El álbum fue grabado en los Columbia Studios (Studio A) de Nueva York bajo la producción inicial de Tom Wilson y, posteriormente, de Bob Johnston. La clave del sonido del disco fue la incorporación de músicos que entendían la improvisación. Destaca la participación del guitarrista de blues Mike Bloomfield, cuya ejecución agresiva definió el tono del álbum, y un joven Al Kooper, quien “se coló” en las sesiones y terminó grabando el icónico órgano de “Like a Rolling Stone”.

La grabación fue rápida y caótica, buscando capturar la energía del momento más que la perfección técnica. El uso del piano y el órgano en conjunto creó una textura densa que Dylan llamaba su “sonido de mercurio”, una mezcla brillante pero difícil de atrapar que servía de colchón perfecto para su voz nasal y desafiante.
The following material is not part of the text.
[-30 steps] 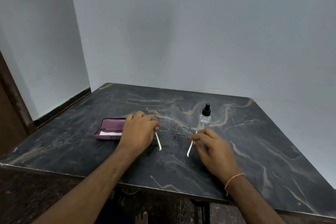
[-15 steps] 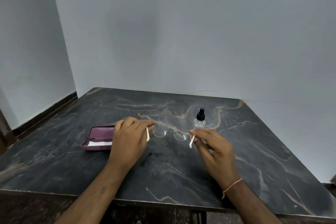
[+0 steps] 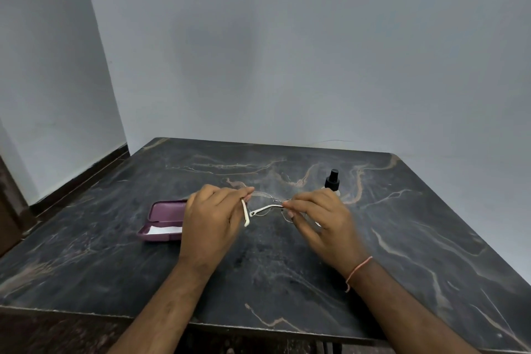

En su estreno, el álbum fue un choque cultural. Muchos puristas del folk lo consideraron una traición, pero la prensa de rock entendió de inmediato que Dylan había elevado el nivel del género. Hoy en día, Highway 61 Revisited es una pieza inamovible del Olimpo musical. Rolling Stone lo ha mantenido en los puestos más altos de su lista durante décadas, y AllMusic lo describe como el disco que “hizo que el rock se volviera inteligente”.

Tracklist Detallado

  1. Like a Rolling Stone
  2. Tombstone Blues
  3. It Takes a Lot to Laugh, It Takes a Train to Cry
  4. From a Buick 6
  5. Ballad of a Thin Man
  6. Queen Jane Approximately
  7. Highway 61 Revisited
  8. Just Like Tom Thumb’s Blues
  9. Desolation Row

Sencillos

  • “Like a Rolling Stone”: Lanzado en julio de 1965. Con más de 6 minutos de duración, desafió las reglas de la radio de la época (que solo aceptaba temas de 3 minutos). Alcanzó el No. 2 en el Billboard Hot 100 y es considerada por muchos la canción más importante de la historia del rock.
  • “Highway 61 Revisited”: El tema que da título al disco, con su característico silbato de policía, se convirtió en un estándar del blues-rock eléctrico.

El Legado y la Influencia

Sin este álbum, el concepto del “cantautor de rock” no existiría. Dylan demostró que se podían escribir letras literarias y complejas sobre un ritmo de garage-rock. Desde Bruce Springsteen y Jimi Hendrix hasta Patti Smith y David Bowie, todos han bebido de la libertad narrativa de Highway 61. Dylan no solo cambió la música, cambió lo que se podía decir en una canción.

Datos de Culto

  • El órgano accidental de Al Kooper: Kooper no estaba invitado como tecladista, sino como observador. Durante la grabación de “Like a Rolling Stone”, se sentó al órgano Hammond y empezó a tocar siguiendo los cambios de la banda, entrando siempre un milisegundo tarde. A Dylan le gustó tanto ese sonido “desfasado” que pidió que subieran el volumen del órgano en la mezcla final.
  • Desolation Row: Es la única canción acústica del álbum y dura más de 11 minutos. Fue grabada a las 4 de la mañana después de una larga sesión, con Charlie McCoy proporcionando un delicado acompañamiento de guitarra acústica española.
  • El silbato de Highway 61: El extraño sonido agudo al inicio del tema principal es un silbato de sirena (siren whistle) que Dylan insistió en usar para darle una atmósfera de caos urbano.
  • La portada: Dylan aparece con una mirada desafiante, usando una camiseta de “Triumph Motorcycles” bajo una camisa de seda. Fue una declaración visual de que ya no era el campesino de la armónica, sino una estrella de rock moderna.

La trascendencia de Highway 61 Revisited reside en su capacidad para sonar peligroso incluso sesenta años después. Dylan no buscaba agradar; buscaba sacudir los cimientos de una industria que se sentía cómoda con canciones de amor simplistas. Al cerrar el álbum con la épica y desoladora “Desolation Row”, el oyente comprende que el rock ya no es solo entretenimiento, sino un espejo deformado de la realidad. Dylan nos lanzó una pregunta en su primer track —“How does it feel?”— y el resto del disco es la respuesta cruda, eléctrica y magistral de un artista que decidió incendiar su pasado para iluminar el futuro de la música.